Return creche case to court: QC
NZPA


New evidence in the controversial Christchurch civic creche case warranted moves to bring the matter back to the Appeal Court, leading Christchurch barrister Nigel Hampton QC said today.

Peter Ellis was found guilty of sexually abusing children at the Christchurch Civic Childcare Centre between 1986 and 1992, and has served four years of a 10-year sentence at Christchurch's Paparua Prison.

One of the jurors apparently knew the mother of one of the child complainants who gave evidence against Ellis in 1993, television reports.

It also said the jury foreman, a Christchurch clergyman, had officiated at the wedding of the case's lead prosecutor, Brent Stanaway.

Today Mr Hampton, who worked on Peter Ellis' appeal, said there were grounds to return the case to the Appeal Court. It was clear two jurors had had the potential to affect Ellis' case and the case should be taken to the governor-general for recommendation back to the Appeal Court.

Mr Hampton said he spent two years in Tonga as chief justice only to return to Christchurch to find the case still whirling around.

"If injustice has been done, it is the very reason the case has stayed alive.

"It was an extraordinary legal case. There was always a worrying thing about the inquiry, regarding the allegations and the way the inquiry was conducted," Mr Hampton said.

The Appeal Court rejected an appeal against the verdicts in 1994, although it dismissed three of the charges on evidence that the complainant concerned had recanted.

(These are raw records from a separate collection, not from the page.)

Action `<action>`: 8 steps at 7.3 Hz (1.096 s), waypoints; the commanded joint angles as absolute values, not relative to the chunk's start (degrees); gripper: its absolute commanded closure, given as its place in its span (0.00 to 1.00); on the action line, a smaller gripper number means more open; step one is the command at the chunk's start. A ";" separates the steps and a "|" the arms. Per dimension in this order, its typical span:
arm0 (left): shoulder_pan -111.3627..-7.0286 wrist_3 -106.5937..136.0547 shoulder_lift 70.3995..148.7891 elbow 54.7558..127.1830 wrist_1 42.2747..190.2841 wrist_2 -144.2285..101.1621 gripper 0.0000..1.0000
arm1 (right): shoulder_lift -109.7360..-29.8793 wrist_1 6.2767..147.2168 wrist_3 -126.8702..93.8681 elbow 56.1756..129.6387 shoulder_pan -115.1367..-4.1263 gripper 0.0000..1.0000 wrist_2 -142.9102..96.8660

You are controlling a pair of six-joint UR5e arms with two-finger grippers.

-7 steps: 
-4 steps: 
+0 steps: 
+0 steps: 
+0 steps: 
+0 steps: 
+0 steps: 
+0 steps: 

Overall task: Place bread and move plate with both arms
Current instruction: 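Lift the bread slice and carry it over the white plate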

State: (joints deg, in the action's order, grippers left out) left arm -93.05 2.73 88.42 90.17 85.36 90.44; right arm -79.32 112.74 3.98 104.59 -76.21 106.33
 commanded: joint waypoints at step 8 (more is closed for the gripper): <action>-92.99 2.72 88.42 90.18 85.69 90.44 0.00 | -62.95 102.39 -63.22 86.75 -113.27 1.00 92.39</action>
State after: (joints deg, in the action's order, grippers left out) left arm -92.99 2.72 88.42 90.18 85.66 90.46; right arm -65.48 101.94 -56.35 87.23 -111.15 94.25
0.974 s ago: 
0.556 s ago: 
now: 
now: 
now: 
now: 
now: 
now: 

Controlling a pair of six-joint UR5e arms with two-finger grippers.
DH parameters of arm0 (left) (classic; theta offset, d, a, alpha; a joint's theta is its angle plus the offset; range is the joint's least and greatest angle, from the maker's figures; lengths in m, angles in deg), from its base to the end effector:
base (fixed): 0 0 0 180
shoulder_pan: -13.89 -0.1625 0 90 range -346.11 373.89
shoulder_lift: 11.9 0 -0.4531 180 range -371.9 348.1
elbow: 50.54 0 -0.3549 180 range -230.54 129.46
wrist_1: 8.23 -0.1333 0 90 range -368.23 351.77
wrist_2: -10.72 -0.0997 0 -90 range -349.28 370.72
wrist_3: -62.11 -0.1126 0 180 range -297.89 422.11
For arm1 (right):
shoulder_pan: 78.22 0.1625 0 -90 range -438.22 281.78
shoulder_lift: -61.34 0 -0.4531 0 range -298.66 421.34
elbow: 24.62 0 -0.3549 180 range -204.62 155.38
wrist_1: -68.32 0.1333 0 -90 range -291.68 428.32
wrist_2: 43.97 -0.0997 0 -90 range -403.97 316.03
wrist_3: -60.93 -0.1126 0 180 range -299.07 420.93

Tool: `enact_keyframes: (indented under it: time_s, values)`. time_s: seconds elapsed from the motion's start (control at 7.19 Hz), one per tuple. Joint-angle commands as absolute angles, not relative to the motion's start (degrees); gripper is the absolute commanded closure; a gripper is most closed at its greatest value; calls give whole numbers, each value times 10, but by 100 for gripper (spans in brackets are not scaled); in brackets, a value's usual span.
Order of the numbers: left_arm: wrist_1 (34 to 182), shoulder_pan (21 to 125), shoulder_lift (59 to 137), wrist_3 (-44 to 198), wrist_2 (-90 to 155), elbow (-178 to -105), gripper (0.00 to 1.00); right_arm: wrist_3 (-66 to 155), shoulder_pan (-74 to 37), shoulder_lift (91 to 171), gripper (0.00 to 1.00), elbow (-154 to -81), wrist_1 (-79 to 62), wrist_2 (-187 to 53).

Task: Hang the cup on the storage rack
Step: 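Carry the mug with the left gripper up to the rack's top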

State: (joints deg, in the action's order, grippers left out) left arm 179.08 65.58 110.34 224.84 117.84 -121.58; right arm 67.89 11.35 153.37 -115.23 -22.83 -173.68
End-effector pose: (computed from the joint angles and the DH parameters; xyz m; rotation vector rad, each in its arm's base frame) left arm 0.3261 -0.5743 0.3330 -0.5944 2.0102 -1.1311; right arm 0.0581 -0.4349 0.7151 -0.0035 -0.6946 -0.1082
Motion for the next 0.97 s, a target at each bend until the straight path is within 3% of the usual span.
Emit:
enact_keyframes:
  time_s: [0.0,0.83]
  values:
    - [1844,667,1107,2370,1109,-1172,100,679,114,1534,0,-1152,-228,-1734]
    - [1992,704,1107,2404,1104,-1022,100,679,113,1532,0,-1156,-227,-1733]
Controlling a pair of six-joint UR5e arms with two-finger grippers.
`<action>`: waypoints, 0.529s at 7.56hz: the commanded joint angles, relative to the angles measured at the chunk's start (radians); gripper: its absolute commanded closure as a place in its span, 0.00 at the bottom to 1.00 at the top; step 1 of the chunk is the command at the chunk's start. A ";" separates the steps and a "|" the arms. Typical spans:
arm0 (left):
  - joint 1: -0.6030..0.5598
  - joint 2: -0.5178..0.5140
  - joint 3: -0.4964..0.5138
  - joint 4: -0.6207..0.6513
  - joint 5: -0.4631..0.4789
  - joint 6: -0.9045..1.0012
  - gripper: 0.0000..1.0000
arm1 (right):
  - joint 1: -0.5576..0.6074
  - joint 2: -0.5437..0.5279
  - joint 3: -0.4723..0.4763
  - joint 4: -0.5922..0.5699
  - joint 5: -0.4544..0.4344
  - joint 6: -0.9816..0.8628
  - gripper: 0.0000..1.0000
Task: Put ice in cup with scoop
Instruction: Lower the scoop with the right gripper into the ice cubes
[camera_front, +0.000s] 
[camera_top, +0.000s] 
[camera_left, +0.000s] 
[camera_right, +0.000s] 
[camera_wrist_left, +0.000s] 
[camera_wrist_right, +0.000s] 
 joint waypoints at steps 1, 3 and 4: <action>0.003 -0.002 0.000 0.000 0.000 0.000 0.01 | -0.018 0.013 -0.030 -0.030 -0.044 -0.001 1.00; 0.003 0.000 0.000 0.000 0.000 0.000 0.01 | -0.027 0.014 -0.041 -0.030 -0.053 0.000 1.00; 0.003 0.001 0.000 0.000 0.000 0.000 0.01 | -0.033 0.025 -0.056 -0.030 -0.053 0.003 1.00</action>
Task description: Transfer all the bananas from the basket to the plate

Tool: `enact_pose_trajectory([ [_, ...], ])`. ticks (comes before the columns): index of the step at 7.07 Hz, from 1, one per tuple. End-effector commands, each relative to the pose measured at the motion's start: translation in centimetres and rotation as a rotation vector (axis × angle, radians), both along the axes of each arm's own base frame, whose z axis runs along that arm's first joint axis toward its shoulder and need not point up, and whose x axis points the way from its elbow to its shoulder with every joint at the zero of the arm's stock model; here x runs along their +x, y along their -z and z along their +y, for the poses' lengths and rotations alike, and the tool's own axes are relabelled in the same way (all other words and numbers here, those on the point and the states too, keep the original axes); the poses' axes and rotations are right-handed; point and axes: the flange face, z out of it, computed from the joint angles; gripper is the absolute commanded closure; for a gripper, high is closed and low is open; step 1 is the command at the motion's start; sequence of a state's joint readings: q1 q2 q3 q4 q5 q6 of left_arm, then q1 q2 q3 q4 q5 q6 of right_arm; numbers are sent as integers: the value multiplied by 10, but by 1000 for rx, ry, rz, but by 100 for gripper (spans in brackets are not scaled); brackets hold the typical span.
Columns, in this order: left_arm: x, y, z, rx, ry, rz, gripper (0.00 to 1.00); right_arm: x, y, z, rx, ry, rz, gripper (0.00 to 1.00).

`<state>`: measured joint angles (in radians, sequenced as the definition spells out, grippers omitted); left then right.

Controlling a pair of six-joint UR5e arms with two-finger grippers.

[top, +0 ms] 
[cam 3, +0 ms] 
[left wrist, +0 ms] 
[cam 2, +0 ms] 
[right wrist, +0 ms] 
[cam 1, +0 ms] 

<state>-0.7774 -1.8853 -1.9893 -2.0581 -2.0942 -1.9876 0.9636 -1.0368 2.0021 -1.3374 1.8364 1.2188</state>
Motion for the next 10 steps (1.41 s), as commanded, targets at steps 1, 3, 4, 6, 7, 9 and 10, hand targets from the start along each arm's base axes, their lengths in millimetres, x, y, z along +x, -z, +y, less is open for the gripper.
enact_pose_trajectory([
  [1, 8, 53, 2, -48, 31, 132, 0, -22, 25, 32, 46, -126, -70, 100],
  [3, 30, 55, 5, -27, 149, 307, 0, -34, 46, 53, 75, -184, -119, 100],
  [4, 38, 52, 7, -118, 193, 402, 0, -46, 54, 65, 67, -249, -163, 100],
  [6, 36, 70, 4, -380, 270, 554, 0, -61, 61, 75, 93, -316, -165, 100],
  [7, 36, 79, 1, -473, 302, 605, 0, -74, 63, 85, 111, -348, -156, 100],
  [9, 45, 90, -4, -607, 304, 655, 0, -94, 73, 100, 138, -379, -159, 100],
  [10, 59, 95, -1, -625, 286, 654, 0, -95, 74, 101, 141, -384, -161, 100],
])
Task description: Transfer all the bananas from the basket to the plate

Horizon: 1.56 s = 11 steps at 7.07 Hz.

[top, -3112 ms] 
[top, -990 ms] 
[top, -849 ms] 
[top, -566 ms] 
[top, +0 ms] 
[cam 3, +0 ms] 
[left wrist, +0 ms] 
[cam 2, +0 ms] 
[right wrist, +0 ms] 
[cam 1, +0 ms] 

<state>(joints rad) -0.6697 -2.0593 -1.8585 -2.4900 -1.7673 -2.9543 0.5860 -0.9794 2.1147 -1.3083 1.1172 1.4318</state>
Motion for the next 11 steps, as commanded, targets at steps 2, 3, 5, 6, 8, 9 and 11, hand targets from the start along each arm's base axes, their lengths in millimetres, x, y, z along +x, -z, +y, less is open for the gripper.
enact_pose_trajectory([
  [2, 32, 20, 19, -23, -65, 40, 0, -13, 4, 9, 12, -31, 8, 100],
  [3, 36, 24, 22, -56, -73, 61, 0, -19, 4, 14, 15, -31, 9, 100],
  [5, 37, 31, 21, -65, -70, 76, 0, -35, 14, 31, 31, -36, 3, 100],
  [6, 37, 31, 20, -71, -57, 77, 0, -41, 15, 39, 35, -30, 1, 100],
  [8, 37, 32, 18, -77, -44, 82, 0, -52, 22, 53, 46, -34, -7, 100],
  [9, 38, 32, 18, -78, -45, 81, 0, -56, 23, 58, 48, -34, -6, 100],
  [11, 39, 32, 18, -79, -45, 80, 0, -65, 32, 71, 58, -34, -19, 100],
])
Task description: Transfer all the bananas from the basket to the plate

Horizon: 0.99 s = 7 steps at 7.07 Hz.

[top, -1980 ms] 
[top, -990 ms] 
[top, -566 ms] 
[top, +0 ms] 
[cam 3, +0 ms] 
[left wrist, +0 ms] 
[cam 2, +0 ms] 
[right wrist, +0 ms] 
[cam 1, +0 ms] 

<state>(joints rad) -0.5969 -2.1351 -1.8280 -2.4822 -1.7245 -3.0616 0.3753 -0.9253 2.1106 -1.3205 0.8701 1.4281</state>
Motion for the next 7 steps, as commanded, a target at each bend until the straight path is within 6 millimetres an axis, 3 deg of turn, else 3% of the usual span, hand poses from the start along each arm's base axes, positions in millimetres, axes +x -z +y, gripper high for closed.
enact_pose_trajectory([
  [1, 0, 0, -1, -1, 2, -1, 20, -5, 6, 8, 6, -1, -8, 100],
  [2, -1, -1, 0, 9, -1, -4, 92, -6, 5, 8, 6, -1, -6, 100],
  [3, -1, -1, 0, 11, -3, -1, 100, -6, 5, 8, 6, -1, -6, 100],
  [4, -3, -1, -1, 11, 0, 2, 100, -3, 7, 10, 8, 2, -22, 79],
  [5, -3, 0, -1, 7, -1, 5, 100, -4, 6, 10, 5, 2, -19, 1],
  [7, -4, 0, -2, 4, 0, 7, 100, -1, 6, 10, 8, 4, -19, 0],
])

Dunedin QC Judith Ablett-Kerr is in the process of preparing a case asking the governor-general to pardon Ellis.

Criticisms of the police case indicated questioning produced many of the allegations, which showed the children could not be relied upon.

A spokesman for Ellis' former workmates, Winstone Wealleans, today appealed for Ellis' immediate release. Mr Wealleans said they wanted the Government to launch a ministerial inquiry and they were insisting on an urgent meeting with Police Commissioner Peter Doone.

Two years ago the creche workers were awarded $1 million in total compensation by the Employment Court for unjustified dismissal. They had most of that money stripped from them after their former employer, Christchurch City Council, appealed to the Appeal Court.